• _Given records_
[Start of section]

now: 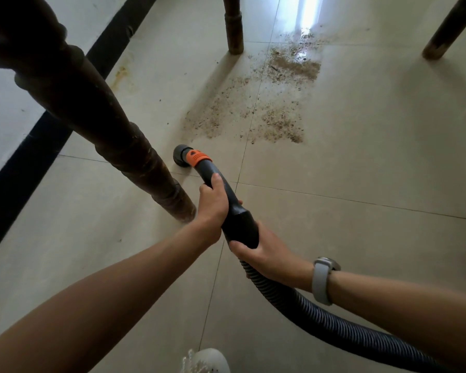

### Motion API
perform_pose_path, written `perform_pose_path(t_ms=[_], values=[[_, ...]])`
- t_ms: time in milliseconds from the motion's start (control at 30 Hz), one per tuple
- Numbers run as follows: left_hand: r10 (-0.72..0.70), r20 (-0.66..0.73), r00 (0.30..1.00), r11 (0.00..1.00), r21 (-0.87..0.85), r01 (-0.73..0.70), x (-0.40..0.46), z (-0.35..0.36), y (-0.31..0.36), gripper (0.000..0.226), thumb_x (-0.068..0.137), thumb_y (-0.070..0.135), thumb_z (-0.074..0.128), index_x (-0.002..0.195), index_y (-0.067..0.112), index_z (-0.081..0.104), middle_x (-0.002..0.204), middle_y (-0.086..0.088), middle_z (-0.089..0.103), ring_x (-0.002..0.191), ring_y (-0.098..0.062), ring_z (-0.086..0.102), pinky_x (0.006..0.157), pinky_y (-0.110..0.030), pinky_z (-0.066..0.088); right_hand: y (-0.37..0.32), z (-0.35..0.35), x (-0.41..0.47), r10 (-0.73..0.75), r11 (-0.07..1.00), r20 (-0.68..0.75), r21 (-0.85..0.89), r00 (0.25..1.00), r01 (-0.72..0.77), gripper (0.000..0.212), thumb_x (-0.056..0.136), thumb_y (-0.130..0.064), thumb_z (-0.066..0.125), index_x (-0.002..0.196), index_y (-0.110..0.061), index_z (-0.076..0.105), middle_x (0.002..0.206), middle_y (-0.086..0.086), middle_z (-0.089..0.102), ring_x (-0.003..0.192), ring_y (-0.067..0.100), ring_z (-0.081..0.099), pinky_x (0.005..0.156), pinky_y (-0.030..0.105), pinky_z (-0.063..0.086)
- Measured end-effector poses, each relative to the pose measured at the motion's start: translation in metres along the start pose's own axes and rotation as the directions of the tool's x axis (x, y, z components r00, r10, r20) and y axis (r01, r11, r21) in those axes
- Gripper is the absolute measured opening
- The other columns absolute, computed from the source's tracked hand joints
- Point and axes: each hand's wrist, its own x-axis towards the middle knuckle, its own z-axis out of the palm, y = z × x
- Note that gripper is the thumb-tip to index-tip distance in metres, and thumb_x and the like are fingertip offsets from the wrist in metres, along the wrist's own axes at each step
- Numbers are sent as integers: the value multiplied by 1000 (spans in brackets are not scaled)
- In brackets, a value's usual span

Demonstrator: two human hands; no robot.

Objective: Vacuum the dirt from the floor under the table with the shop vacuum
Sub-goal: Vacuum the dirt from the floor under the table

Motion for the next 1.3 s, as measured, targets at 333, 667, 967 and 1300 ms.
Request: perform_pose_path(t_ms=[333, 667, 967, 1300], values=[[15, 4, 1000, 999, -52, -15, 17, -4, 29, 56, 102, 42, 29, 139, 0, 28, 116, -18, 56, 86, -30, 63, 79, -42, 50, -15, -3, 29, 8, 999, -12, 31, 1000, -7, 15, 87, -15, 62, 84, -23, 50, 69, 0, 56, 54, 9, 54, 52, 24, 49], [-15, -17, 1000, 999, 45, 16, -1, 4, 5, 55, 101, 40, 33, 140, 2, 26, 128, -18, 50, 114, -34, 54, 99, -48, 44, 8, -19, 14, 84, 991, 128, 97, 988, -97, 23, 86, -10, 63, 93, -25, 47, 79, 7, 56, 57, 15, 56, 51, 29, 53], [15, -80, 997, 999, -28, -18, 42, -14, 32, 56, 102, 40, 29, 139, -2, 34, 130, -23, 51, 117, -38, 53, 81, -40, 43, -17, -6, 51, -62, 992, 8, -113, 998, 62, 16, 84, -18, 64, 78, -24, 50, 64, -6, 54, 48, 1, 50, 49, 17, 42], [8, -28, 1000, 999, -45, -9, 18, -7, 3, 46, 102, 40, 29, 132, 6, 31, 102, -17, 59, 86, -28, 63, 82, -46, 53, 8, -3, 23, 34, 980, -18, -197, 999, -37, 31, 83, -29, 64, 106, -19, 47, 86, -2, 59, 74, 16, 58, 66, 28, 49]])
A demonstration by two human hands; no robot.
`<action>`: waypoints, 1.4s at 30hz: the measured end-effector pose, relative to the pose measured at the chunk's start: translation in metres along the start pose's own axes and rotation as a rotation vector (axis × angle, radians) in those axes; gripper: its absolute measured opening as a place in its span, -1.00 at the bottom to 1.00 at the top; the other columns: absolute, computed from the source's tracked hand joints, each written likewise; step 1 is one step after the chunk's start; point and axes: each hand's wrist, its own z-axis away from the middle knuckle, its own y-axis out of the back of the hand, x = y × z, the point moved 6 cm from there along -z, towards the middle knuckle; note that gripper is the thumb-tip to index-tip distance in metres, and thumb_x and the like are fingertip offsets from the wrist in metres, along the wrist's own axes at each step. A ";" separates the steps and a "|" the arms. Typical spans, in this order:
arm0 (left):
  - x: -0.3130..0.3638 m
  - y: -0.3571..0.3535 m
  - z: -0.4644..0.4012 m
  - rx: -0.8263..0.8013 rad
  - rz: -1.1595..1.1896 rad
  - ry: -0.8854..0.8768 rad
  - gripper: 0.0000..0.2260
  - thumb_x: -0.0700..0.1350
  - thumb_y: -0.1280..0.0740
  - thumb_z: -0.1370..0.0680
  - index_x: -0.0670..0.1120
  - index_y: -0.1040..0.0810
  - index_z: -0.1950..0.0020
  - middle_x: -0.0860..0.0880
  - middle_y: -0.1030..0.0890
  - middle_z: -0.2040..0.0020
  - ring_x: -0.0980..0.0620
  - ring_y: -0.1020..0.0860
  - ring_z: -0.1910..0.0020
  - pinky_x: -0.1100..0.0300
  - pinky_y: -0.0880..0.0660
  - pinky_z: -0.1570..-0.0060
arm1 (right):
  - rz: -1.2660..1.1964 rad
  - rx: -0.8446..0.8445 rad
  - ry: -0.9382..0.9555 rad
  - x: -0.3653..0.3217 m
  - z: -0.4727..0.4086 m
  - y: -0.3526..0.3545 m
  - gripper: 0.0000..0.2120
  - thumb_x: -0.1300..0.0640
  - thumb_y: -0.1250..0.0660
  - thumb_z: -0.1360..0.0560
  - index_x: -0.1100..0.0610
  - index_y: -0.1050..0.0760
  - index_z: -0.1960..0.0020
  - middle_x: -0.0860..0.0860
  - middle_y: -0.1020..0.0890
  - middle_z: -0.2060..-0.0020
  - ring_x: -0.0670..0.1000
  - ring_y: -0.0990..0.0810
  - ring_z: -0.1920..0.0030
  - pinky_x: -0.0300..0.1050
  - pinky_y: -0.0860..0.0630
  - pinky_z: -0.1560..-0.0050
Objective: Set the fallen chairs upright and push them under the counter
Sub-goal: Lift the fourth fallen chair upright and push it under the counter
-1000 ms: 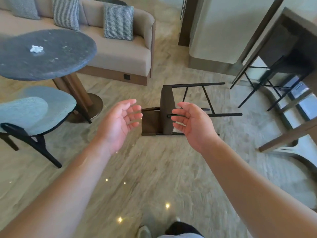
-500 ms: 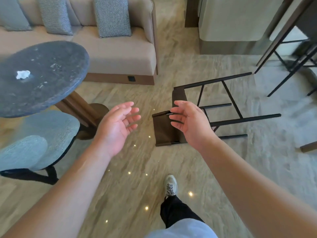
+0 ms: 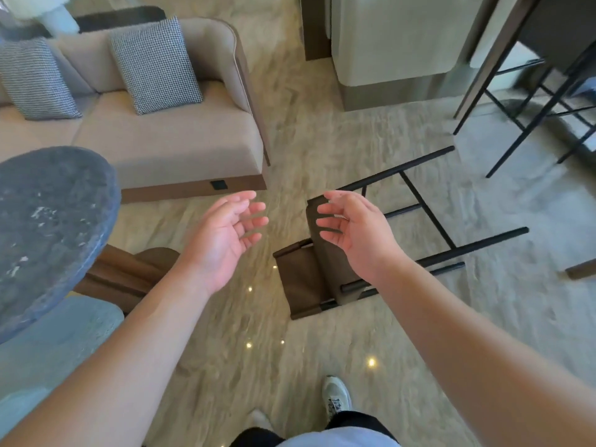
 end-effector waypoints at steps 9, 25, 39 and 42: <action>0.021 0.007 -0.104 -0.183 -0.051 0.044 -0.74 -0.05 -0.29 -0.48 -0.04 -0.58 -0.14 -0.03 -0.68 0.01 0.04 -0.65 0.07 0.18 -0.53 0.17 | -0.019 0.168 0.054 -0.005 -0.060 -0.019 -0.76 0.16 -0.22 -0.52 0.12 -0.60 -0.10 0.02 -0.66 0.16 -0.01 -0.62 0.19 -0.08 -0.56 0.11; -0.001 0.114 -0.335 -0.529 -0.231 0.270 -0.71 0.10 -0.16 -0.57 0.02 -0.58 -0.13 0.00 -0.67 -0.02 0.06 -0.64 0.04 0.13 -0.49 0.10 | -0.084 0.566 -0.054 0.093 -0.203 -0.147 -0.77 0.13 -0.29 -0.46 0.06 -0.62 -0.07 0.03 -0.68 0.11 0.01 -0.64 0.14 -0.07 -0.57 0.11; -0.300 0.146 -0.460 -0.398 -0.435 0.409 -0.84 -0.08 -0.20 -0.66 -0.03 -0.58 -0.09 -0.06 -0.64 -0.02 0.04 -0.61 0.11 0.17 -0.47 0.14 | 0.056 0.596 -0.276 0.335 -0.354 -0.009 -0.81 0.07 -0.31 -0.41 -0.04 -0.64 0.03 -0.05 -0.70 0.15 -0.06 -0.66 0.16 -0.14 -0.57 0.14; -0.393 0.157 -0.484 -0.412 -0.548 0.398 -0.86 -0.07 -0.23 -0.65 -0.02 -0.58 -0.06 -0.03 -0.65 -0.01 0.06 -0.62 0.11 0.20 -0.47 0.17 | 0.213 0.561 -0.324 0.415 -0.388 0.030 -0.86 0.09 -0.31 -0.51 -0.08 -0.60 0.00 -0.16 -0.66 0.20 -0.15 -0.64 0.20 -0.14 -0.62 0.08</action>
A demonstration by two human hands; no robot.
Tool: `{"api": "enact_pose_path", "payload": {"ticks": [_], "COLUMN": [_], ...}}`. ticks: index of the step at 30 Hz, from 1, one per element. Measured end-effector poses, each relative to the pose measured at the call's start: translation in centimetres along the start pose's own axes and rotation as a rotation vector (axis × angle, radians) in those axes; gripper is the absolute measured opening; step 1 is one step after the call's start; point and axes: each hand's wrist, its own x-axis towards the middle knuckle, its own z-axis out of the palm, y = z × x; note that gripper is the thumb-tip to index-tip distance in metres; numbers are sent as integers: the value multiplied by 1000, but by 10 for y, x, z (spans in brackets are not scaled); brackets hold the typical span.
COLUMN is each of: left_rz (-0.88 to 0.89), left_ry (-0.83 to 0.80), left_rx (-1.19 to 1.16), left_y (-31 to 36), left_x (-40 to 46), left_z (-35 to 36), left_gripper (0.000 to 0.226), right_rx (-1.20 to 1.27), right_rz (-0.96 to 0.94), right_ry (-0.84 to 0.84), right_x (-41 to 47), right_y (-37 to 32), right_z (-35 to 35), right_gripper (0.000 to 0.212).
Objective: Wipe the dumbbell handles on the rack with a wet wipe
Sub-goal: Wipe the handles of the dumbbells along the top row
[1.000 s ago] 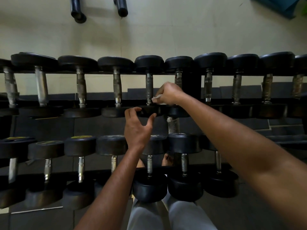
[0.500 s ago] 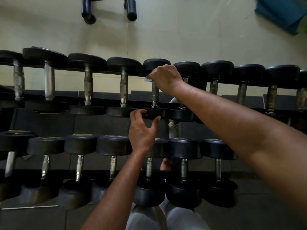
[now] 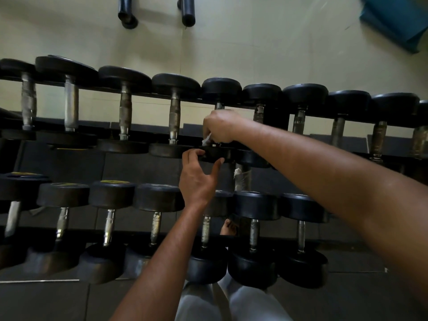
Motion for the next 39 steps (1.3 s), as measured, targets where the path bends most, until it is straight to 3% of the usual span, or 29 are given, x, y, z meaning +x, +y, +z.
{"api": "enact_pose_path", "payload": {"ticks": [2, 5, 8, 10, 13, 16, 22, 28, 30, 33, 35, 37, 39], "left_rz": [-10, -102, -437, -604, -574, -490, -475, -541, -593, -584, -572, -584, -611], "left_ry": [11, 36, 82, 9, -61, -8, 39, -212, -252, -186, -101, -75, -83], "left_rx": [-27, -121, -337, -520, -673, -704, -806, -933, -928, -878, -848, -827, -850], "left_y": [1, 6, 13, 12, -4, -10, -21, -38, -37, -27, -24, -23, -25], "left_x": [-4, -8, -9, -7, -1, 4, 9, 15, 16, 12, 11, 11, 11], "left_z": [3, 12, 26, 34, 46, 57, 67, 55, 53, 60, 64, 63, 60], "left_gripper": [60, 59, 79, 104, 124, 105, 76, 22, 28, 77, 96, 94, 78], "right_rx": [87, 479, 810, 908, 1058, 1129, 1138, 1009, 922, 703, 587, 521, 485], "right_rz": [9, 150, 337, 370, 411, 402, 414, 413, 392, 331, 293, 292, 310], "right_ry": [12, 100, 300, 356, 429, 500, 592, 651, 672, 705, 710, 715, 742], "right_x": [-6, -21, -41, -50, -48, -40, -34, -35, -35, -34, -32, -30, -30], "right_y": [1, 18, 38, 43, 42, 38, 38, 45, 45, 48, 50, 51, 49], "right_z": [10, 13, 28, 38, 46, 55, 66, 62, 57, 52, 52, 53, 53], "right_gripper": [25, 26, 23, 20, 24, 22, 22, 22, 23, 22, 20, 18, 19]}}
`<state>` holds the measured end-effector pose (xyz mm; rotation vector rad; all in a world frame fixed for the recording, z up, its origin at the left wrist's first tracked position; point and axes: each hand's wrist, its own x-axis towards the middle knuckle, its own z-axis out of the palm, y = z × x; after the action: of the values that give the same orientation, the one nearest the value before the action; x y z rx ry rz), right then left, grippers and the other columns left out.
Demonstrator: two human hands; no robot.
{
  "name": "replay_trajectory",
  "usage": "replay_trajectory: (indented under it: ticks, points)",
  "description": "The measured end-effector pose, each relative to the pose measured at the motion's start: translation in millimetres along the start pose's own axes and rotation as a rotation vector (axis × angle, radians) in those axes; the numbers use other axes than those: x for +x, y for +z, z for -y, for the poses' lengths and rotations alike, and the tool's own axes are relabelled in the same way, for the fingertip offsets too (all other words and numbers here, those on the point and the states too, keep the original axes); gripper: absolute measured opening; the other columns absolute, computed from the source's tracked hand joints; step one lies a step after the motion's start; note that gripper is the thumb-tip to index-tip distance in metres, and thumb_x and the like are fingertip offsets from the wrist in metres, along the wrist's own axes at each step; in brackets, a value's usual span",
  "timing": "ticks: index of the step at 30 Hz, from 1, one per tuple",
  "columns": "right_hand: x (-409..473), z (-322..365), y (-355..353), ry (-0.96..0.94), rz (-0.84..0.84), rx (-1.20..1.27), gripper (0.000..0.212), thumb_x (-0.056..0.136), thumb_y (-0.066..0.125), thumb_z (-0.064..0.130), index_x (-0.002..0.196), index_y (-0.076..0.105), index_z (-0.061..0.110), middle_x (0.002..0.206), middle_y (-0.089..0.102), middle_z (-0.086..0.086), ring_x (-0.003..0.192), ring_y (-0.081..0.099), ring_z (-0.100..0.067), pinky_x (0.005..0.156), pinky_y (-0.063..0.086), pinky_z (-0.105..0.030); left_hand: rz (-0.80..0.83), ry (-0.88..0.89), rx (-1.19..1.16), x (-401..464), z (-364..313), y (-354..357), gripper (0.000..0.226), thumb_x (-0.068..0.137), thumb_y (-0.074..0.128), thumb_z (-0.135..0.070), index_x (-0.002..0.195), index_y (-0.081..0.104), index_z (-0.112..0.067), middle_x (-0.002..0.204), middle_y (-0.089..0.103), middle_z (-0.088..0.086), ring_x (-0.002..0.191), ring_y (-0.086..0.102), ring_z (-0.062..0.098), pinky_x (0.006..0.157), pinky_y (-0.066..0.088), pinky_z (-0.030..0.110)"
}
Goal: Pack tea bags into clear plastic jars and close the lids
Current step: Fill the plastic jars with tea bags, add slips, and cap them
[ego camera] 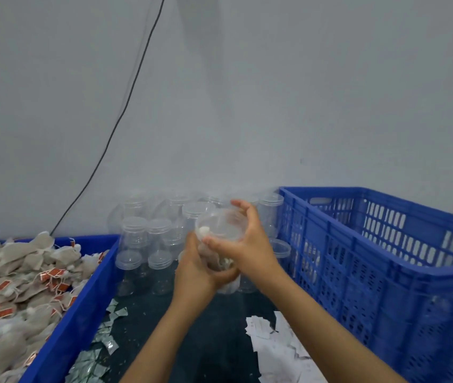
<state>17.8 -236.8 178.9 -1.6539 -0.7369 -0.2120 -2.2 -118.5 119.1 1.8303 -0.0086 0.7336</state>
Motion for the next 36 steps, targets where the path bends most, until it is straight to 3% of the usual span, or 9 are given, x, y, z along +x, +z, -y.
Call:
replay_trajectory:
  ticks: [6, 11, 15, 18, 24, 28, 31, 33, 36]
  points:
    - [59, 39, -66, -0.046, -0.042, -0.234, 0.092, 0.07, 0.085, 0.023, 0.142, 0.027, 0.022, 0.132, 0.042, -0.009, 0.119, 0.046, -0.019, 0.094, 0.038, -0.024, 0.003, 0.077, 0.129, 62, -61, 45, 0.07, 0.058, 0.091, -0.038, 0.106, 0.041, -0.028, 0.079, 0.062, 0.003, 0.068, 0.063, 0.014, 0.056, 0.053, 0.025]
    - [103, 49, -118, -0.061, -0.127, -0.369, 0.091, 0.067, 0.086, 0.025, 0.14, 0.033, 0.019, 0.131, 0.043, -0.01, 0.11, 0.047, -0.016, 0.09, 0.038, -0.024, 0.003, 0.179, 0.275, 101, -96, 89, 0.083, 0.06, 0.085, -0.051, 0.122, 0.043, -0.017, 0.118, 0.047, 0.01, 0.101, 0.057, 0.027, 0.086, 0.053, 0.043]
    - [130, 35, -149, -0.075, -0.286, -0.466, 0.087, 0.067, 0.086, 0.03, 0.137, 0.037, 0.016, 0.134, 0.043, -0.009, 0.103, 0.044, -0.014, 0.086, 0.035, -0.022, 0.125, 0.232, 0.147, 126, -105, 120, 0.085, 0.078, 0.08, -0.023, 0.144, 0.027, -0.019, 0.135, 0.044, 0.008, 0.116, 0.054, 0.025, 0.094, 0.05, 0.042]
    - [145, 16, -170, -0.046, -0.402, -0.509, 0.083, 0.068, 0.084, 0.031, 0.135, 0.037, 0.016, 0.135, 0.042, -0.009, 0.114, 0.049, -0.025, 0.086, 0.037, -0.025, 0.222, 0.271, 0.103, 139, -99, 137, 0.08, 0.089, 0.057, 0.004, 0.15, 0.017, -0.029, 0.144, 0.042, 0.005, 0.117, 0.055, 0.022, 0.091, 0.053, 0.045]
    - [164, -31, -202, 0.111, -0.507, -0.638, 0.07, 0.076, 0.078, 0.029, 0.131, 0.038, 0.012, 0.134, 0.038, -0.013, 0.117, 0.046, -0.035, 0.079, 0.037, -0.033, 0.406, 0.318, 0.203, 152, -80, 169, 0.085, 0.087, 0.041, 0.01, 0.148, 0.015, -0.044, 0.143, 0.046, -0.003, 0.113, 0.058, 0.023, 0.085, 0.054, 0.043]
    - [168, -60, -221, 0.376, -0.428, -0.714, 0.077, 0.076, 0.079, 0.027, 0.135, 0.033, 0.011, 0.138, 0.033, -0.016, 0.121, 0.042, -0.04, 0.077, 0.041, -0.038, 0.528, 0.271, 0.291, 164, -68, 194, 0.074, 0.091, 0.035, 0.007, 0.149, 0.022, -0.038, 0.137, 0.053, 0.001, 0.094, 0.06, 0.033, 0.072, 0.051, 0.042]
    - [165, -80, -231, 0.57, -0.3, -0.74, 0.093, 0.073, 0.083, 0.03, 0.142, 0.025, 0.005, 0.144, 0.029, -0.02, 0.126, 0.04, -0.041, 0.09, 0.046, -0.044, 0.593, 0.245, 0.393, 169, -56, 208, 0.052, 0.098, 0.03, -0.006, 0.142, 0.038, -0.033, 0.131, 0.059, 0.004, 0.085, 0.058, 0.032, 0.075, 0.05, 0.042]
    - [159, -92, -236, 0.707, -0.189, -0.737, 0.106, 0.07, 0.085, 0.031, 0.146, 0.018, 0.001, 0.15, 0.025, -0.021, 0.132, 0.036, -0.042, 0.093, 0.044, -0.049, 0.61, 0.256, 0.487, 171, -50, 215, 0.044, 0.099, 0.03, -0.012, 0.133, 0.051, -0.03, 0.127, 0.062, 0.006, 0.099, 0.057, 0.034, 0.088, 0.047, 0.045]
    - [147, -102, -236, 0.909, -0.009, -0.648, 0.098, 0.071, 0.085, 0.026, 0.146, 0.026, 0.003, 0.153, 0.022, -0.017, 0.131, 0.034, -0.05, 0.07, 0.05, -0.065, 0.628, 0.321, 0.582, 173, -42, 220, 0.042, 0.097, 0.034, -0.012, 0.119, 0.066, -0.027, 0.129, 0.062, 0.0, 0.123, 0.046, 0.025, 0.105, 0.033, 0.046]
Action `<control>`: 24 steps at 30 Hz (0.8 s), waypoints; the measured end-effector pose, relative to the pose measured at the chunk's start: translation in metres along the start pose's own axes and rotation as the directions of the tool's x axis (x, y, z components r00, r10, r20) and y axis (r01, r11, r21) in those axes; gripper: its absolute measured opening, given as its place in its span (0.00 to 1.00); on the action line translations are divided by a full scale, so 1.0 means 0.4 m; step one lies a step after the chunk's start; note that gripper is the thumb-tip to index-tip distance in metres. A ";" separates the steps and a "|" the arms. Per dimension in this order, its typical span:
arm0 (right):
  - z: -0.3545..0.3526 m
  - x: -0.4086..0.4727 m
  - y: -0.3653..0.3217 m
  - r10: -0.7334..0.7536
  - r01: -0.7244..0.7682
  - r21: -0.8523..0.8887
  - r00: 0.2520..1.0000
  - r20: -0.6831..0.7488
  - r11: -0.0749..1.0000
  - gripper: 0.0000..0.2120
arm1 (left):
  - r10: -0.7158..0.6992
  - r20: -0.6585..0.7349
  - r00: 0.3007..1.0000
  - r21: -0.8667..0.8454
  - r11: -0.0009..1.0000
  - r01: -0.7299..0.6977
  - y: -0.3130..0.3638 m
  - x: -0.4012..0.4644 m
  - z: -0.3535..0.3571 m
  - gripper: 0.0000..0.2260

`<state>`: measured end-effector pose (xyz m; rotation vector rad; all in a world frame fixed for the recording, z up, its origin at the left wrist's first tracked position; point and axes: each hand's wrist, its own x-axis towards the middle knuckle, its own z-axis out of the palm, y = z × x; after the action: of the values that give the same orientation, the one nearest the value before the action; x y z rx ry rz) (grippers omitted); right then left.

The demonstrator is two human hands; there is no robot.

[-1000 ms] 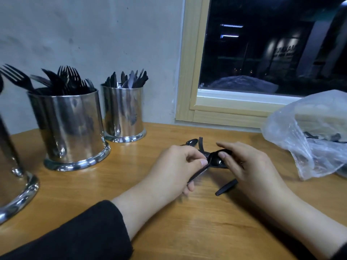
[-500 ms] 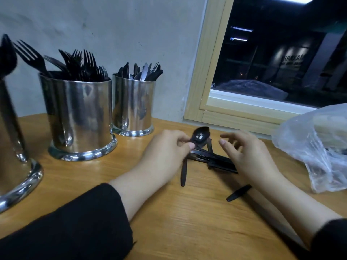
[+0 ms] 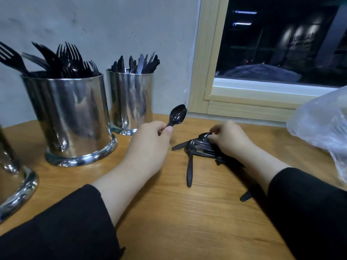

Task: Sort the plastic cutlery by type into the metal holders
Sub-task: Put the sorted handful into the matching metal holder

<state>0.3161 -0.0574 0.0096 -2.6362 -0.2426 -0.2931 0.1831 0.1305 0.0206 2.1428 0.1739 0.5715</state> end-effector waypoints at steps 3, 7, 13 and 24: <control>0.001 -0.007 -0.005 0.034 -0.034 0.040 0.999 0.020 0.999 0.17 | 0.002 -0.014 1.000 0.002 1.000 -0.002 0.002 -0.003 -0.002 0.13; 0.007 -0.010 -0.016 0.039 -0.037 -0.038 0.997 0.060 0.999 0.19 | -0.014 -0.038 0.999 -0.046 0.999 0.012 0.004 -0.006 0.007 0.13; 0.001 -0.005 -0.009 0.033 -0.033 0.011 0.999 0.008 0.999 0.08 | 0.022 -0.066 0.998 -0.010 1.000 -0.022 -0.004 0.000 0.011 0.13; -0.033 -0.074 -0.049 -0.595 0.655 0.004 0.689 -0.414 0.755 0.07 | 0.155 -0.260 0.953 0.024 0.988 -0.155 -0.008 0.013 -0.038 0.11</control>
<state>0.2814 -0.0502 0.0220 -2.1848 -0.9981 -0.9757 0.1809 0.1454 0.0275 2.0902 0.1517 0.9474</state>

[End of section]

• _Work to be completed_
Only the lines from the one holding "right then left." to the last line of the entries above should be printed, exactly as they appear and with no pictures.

• _Response below_
`<state>`: measured end-effector pose (xyz m; rotation vector rad; all in a world frame fixed for the recording, z up, its origin at the left wrist's first tracked position; point and axes: each hand's wrist, its own x-axis towards the middle knuckle, its own z-axis out of the palm, y = z × x; after the action: of the values that give the same orientation, the one nearest the value before the action; x y z rx ry rz) (grippers omitted); right then left.

The demonstrator is two human hands; there is no robot.

[-1000 ms] 
[-500 ms] 
[+0 ms] 

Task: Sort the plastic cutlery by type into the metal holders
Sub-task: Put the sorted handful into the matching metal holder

<state>0.3161 -0.0574 0.0096 -2.6362 -0.2426 -0.2931 0.1831 0.1305 0.0206 2.1428 0.1739 0.5715</state> end-effector waypoints at steps 3, 7, 13 and 24: <control>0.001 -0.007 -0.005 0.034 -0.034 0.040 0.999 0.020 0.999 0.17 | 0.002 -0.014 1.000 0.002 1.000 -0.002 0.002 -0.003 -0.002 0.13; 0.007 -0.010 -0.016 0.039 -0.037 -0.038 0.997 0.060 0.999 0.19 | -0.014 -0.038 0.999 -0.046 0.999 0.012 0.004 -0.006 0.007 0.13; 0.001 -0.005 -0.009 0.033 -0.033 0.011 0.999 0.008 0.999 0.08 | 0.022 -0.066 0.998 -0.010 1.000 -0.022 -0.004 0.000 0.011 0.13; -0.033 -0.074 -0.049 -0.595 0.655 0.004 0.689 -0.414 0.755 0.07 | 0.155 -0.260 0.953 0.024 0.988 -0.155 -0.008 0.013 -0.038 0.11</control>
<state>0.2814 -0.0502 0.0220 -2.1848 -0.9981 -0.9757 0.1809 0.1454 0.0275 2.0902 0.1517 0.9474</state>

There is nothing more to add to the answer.